WHAT YOU HAVE TO DO :: Only one span of the listing below is wanted: the lines from the one with "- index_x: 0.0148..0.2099" through the one with "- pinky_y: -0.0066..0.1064", reproduced exactly, both ends kept.

►

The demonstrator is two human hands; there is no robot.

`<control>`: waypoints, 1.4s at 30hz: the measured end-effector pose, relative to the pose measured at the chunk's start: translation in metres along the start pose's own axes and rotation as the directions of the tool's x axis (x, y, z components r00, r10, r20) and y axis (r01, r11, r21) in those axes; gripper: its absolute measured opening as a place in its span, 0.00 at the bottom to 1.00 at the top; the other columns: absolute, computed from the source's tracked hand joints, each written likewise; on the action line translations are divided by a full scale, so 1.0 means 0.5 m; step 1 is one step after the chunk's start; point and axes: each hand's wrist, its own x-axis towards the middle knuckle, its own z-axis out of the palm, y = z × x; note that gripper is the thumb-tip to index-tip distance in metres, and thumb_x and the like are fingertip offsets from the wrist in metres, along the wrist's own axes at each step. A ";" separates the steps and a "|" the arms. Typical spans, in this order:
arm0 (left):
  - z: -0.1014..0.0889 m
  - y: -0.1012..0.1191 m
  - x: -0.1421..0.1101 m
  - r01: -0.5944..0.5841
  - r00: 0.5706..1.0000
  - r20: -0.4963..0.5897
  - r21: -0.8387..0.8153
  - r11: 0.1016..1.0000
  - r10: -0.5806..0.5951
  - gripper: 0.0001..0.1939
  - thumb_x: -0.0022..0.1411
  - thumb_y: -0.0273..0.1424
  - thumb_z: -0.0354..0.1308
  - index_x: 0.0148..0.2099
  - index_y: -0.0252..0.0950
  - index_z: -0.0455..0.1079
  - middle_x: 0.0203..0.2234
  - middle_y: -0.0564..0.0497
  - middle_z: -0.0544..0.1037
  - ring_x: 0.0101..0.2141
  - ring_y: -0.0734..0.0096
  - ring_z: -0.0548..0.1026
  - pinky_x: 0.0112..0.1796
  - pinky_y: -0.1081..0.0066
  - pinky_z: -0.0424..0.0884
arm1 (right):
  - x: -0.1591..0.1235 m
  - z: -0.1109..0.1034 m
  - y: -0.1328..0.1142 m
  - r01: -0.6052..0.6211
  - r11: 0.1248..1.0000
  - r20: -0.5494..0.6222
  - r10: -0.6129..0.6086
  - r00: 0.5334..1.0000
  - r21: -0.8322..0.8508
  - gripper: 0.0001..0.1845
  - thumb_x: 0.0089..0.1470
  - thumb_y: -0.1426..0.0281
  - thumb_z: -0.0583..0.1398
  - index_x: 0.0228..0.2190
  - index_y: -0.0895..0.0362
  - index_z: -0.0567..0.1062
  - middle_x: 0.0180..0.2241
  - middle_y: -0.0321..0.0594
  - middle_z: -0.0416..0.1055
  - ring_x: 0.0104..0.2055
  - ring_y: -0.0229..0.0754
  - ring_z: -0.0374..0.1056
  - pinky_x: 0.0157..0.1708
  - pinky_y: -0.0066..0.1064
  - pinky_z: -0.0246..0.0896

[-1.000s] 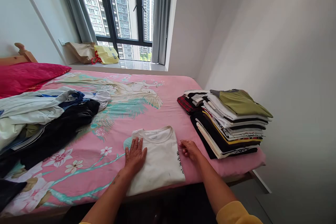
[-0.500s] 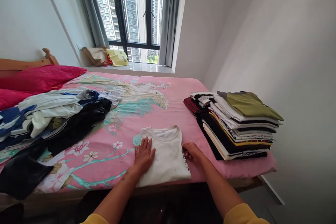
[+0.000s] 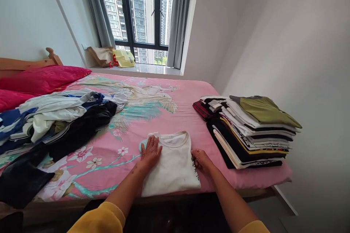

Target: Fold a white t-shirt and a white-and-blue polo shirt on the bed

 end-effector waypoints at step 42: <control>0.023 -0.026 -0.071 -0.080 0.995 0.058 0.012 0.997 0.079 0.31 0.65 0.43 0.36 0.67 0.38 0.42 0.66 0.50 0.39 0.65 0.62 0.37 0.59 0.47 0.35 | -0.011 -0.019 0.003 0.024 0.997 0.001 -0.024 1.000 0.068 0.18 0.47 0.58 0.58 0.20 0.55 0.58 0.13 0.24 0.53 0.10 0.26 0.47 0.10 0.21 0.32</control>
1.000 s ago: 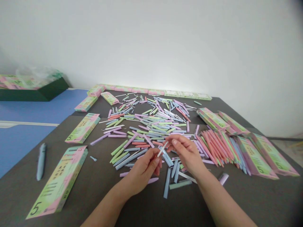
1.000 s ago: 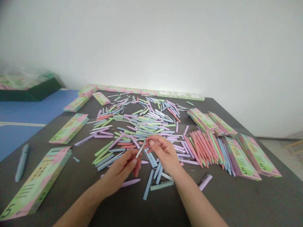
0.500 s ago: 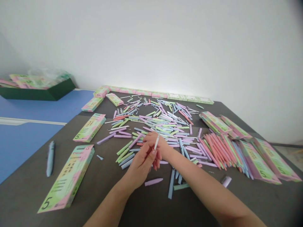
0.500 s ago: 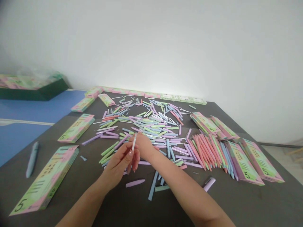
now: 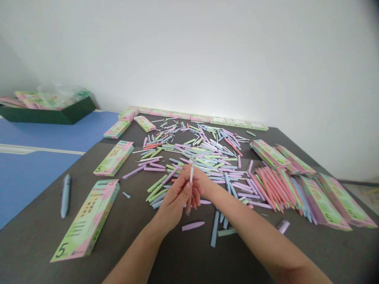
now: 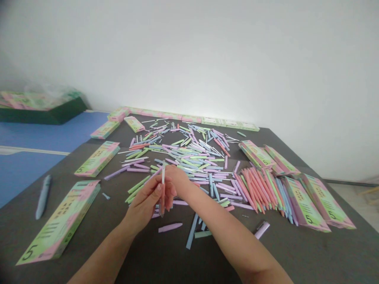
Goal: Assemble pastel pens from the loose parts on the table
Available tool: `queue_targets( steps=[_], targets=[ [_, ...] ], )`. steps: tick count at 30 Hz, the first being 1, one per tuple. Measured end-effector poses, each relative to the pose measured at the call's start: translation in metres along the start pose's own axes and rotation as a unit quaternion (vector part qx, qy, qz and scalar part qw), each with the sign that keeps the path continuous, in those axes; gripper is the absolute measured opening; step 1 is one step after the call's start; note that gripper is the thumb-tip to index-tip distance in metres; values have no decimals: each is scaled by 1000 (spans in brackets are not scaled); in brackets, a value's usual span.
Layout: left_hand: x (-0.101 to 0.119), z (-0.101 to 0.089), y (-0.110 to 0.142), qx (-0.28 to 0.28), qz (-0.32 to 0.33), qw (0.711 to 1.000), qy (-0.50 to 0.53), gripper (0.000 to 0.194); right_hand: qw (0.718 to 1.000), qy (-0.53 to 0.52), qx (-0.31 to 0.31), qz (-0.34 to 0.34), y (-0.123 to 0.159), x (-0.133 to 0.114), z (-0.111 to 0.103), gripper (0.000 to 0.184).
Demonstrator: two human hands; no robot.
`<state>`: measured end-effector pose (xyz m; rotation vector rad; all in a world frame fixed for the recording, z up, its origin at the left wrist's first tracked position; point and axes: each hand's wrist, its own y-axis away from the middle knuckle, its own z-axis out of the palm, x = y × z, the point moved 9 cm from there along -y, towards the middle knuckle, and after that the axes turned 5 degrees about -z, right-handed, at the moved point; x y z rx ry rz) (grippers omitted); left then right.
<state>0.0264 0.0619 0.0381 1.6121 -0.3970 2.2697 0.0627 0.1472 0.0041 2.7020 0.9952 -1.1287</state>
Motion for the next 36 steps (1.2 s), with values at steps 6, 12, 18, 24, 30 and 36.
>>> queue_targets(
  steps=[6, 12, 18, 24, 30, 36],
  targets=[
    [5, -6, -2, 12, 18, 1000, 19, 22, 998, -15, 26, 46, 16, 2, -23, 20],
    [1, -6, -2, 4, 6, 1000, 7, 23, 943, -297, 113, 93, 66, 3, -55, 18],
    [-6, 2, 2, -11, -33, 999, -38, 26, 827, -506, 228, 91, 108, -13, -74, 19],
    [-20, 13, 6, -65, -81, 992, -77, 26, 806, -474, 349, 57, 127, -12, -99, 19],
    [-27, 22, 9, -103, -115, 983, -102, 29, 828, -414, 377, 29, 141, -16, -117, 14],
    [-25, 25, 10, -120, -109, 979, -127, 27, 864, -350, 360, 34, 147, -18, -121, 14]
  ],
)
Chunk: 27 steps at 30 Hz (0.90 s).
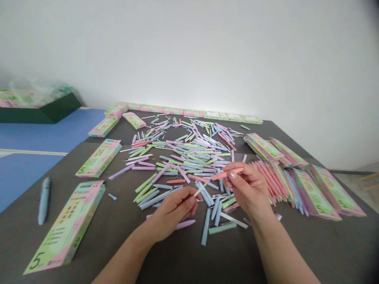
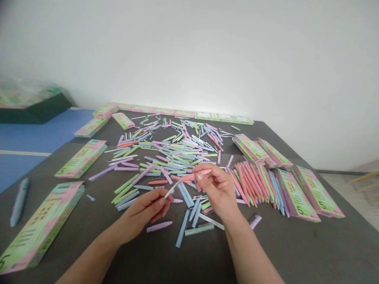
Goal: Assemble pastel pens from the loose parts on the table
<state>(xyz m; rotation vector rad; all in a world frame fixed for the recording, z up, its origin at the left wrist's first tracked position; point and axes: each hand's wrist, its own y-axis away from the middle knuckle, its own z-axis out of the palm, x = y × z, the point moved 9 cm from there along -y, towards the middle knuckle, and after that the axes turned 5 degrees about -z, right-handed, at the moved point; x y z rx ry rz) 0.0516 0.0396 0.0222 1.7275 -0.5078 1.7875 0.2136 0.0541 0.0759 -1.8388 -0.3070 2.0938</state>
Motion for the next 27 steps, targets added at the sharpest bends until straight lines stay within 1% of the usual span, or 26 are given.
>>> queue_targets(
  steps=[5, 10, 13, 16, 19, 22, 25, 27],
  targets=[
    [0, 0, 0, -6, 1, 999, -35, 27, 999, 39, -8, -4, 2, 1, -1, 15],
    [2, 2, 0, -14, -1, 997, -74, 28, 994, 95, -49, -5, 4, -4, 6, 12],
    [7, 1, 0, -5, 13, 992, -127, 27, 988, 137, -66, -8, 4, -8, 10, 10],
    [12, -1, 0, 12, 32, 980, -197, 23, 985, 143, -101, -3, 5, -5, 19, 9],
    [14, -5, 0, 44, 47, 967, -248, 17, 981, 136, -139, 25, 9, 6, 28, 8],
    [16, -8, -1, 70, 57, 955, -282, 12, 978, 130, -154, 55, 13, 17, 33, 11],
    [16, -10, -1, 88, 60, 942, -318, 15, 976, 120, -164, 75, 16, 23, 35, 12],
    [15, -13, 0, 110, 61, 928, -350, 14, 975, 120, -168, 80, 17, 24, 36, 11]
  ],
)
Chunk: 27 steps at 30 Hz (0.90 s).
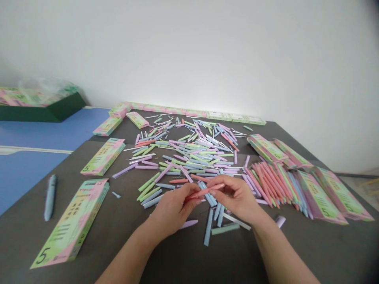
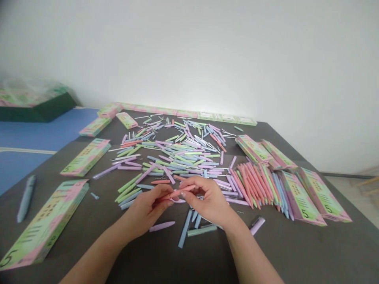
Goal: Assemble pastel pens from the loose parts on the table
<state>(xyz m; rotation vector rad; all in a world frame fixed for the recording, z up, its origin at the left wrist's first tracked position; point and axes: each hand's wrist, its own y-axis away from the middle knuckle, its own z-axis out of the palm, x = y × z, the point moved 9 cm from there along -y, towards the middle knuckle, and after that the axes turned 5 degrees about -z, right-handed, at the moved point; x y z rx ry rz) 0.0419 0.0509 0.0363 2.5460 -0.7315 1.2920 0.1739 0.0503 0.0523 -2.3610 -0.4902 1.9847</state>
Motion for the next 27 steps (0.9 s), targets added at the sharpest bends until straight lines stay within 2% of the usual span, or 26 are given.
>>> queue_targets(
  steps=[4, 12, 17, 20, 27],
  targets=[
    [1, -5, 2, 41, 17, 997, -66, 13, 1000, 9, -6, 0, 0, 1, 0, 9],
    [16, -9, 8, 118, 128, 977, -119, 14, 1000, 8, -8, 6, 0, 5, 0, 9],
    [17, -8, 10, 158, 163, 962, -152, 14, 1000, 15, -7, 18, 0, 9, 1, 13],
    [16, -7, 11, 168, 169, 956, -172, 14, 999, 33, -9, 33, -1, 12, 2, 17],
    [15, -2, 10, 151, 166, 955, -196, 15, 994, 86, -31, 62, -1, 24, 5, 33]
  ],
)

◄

YOUR SOLUTION ::
  - index_x: 0.0148..0.2099
  - index_y: -0.0252..0.0950
  - index_z: -0.0455..0.1079
  - middle_x: 0.0203..0.2234
  - middle_y: -0.0564..0.0497
  - middle_z: -0.0544..0.1037
  - ring_x: 0.0101..0.2141
  - ring_y: -0.0734..0.0096
  - ring_z: -0.0548..0.1026
  - pinky_x: 0.0112..0.1796
  - pinky_y: -0.1081..0.0066
  - pinky_z: -0.0424..0.0884
arm1 (right):
  - x: -0.1591..0.1235 m
  - z: -0.1109..0.1034 m
  - y: -0.1328..0.1142 m
  - r01: -0.6052..0.6211
  - r11: 0.1248..1.0000
  - r20: -0.5494..0.6222
  - r10: -0.6129..0.6086
  - r00: 0.5334..1.0000
  - r21: -0.8322..0.8508
  - gripper: 0.0001..0.1845
  - thumb_x: 0.0089..0.1470
  - thumb_y: -0.1426..0.0281
  - thumb_z: -0.0583..0.1398
  - index_x: 0.0228..0.2190
  - index_y: -0.0895..0.0362
  - index_z: -0.0567..0.1062
  - middle_x: 0.0180..0.2241
  - middle_y: -0.0321..0.0594
  - middle_z: -0.0416..0.1055
  - ring_x: 0.0104..0.2055
  - ring_y: -0.0229..0.0754
  - ring_z: -0.0374..0.1056
  - pinky_x: 0.0157..0.1708
  - pinky_y: -0.0066..0.1064

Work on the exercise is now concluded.